To minimize the risk of this unpleasant complication, you should adhere to the following recommendations:
- it is necessary to reduce the mechanical impact on installed implants at the first stage after implantation.
- Upon completion of the operation, you should clamp the gauze bandage with your teeth and keep it there for an hour, and then replace it with a new one. This will help the vessels thrombose and a blood clot will form, which will stop the bleeding.
- Immediately after surgery, you can drink a little water and other drinks, but they should be cool.
- Eating after surgery is prohibited in the first two hours. After this, soft, gentle food is allowed, but not too hot or cold, but slightly warm.
- You cannot eat while the anesthesia is in effect.
- In the first days after the procedure, ice wrapped in soft tissue must be applied to the cheek on which the implantation was performed. This will relieve inflammation, normalize the diameter of blood vessels, reduce swelling and pain, and also speed up recovery.
- You must brush your teeth around the denture very carefully so as not to damage the soft tissues or cause bleeding.
- For the first ten days, it is forbidden to clean the implants, chew food with them, smoke or spit. When rinsing your mouth, be very careful and don't do it too vigorously.
- Avoid strenuous physical activity in the first three days after installation.
- Air travel, sudden changes in altitude and ambient pressure are prohibited. This provokes the risk of bleeding, since the wounds have not yet completely healed.
- When you sleep, use a high pillow or several to keep your head elevated relative to your body.
- It is necessary to stop taking medications that affect blood clotting. Please consult with your dentist and the doctor who prescribed these medications. It is necessary to assess the risks that accompany their use and withdrawal and compare which condition will be more stable.
- Consult your dentist regarding the choice of toothbrush.
- Avoid general overheating or hypothermia of the body, sudden changes in blood pressure.
How to prevent bleeding gums after surgery
Prevention of bleeding and other complications before the procedure is strictly the prerogative of the doctor. To do this:
- Screening for serious illnesses.
- A detailed study of the anamnesis, identification of hereditary pathologies.
- Blood tests for clotting and other indicators.
The patient can prevent the development of bleeding after implantation by:
- immediately after placing the titanium pin, bite a small piece of sterile bandage, and after an hour change it to a new one;
- upon returning home from the clinic, apply cold to the cheek on the side where the rod is screwed in;
- ensure complete rest of the operated area;
- do not eat solid food;
- stop smoking (it provokes bleeding, inflammatory-purulent process, up to implant rejection);
- When sleeping, ensure that your head is elevated (a high pillow will help with this);
- Do not take medications that have a negative effect on blood clotting, such as aspirin.
Exercise extreme caution during hygiene procedures so as not to touch the stitches and cause bleeding.
Complications after maxillary implantation
Installation of implants in the bone tissue of the upper jaw can be complicated by anatomical features.
Elongated pins are predominantly installed on the upper jaw, which after dental implantation can cause the following consequences:
- bleeding and implant healing due to damage to the nasopalatine bundle;
- perforation and infection of the nasal mucosa;
- numbness in the upper lip due to injury to the neurovascular bundle;
- sinusitis that occurs when the sinus floor is perforated;
- sinusitis, which develops when the maxillary sinuses are damaged.
To prevent complications that are in the nature of a medical error, it is important to choose the right clinic and specialist who provides an individual approach to the patient and has experience in dental implantation of any complexity.
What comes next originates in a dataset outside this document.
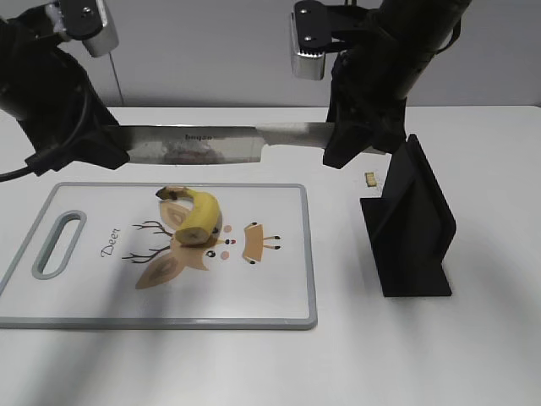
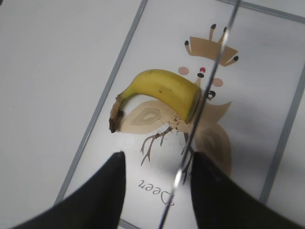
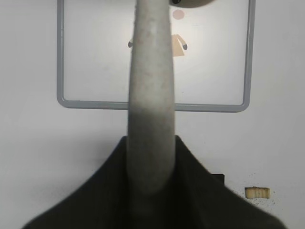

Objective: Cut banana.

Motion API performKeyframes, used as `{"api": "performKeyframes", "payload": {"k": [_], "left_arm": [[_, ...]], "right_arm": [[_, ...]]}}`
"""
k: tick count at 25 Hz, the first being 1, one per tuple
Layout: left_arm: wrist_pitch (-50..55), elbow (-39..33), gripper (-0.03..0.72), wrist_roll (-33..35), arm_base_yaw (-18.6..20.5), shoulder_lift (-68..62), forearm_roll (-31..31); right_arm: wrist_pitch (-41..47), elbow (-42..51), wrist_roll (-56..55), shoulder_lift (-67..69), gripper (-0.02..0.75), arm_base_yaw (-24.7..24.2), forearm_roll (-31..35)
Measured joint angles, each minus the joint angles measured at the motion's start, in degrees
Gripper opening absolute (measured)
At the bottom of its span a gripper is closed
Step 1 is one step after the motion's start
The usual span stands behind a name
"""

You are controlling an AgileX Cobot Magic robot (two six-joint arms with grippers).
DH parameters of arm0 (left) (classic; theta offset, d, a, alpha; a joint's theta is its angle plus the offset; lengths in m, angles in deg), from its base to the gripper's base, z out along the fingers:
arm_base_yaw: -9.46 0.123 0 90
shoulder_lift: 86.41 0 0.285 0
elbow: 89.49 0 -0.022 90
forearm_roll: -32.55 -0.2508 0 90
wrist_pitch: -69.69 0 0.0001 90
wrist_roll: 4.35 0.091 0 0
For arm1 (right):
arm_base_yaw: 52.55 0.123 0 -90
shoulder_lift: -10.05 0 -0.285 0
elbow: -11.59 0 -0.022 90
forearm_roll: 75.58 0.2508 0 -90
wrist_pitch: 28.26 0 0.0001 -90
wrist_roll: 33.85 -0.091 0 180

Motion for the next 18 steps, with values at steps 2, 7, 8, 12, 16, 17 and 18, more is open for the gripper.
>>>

Consequences during the period of osseointegration
When implants take 2-4 months to heal, complications sometimes arise in the form of:
- peri-implantitis - inflammation of soft tissues in the surrounding area, which leads to the destruction of bone tissue, accompanied by pain and suppuration;
- implant rejection - consequences of peri-implantitis, inflammation and necrosis of bone tissue extends beyond the area where the titanium root is installed.
Cause of complications:
- violation of the rules of oral hygiene by the patient, smoking;
- body condition - weakness of bone tissue, severe chronic diseases;
- Violation of implant installation technique is very rare in practice.
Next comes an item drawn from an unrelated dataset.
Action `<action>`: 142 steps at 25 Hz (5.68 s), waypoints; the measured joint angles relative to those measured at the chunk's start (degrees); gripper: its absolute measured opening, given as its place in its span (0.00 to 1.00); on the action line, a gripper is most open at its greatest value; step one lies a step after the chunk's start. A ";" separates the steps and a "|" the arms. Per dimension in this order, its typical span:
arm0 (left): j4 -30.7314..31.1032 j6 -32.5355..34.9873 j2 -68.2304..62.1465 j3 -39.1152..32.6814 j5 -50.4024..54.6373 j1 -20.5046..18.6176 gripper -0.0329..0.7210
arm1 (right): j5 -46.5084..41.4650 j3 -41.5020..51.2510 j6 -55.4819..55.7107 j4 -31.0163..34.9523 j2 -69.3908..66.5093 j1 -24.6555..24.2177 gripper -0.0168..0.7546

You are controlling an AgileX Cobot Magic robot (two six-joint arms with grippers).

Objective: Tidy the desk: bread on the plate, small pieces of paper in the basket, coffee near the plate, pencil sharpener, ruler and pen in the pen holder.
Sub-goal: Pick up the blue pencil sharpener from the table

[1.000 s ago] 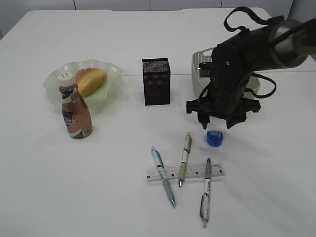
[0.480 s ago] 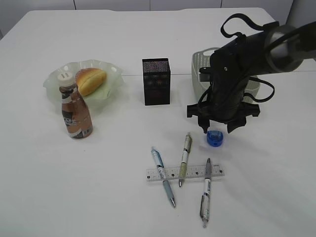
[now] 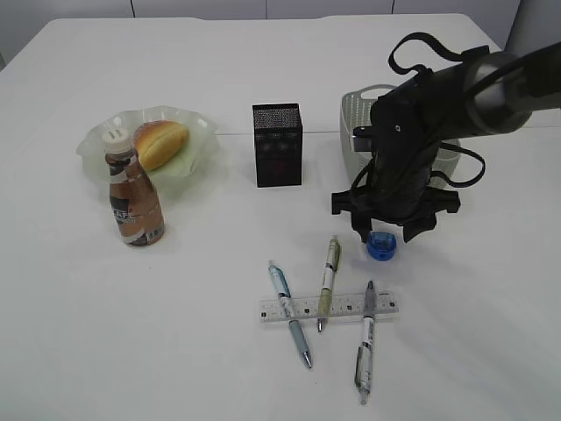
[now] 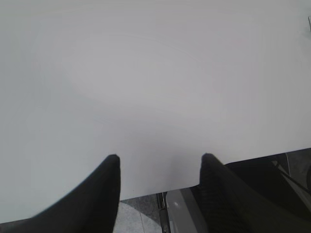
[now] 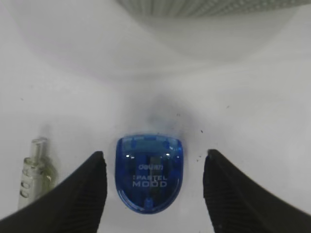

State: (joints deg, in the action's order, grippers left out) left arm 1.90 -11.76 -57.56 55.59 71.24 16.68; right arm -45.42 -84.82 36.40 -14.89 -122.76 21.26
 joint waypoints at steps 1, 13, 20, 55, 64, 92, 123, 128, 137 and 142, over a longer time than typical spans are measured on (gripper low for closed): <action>0.00 0.00 0.00 0.00 0.00 0.00 0.55 | 0.00 0.00 0.00 0.21 -0.12 0.00 0.66; 0.00 0.00 0.00 0.00 0.00 0.00 0.55 | -0.46 0.00 0.12 0.96 -1.29 0.00 0.66; 0.00 0.00 0.00 0.00 0.00 0.00 0.55 | -0.55 0.00 0.12 0.96 -1.29 0.00 0.66; 0.00 0.00 0.00 0.00 0.00 0.00 0.55 | 0.69 0.00 0.12 0.96 -1.36 0.00 0.52; 0.00 0.00 0.00 0.00 0.00 0.00 0.55 | 0.69 0.00 0.12 -1.12 -1.36 0.00 0.53; -0.08 0.00 0.00 0.00 0.00 0.00 0.55 | 0.69 0.00 1.42 0.84 -1.72 0.00 0.57; -0.08 0.00 0.00 0.00 0.00 0.00 0.55 | -2.35 -0.11 1.16 -0.11 -2.35 0.00 0.46; -0.08 0.00 0.00 0.00 0.00 0.00 0.55 | -3.05 -0.11 0.56 -0.32 -1.56 0.00 0.45; -0.08 0.00 0.00 0.00 0.00 0.00 0.55 | -3.59 -0.11 -2.55 -1.02 2.09 0.00 0.45; -0.08 0.00 0.00 0.00 0.00 0.00 0.55 | -4.20 -0.11 -5.19 -1.02 4.07 0.11 0.45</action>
State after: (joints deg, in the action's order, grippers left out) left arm 1.82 -11.76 -57.56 55.59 71.24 16.68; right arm -49.62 -84.93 31.21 -15.91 -118.69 21.37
Tooth rejection after implantation, symptoms and causes
Patients' doubts before implantation surgery are associated with two main points: fear of pain and the possibility that the prosthesis will not take root. But before delving into this issue, it is necessary to clarify that pin rejection occurs in a maximum of 2% of operated patients. And if the most modern and high-quality implants are used, then the risk of complications drops to half a percent, that is, problems are observed in one person out of two hundred. Also, technologies and materials are constantly being improved, so the safety of this procedure will only increase over time.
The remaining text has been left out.